## Your goal
Keep every line in which "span" occurs and drop the rest of the data.
═══ Dataset excerpt ═══
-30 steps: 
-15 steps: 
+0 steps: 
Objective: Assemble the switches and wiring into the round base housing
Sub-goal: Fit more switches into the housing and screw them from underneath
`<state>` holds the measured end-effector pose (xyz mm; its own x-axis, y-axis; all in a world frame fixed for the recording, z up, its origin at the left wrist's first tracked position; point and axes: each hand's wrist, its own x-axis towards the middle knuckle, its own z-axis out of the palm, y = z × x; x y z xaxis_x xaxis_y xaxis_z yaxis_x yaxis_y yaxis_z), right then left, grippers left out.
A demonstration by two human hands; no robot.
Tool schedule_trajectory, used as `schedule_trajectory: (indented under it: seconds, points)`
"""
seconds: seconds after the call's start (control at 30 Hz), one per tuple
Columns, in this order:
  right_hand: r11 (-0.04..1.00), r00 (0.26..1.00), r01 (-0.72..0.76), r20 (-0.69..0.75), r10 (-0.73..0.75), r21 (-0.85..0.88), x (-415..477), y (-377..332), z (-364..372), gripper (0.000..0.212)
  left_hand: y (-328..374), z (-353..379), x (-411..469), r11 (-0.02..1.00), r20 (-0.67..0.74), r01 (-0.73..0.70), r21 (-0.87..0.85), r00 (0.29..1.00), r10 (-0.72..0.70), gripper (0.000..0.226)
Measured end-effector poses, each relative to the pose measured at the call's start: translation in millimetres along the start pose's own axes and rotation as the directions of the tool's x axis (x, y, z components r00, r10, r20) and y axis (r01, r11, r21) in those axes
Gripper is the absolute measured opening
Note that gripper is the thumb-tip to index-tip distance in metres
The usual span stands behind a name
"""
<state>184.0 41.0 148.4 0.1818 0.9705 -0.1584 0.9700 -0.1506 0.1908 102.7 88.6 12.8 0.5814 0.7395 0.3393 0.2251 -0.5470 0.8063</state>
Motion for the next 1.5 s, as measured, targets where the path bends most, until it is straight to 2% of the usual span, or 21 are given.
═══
## Task answer
The usual span stands behind a name
Motion for the next 1.5 s, as measured, targets where the path bends most, until it is straight to 2% of the usual span, or 21 are given.

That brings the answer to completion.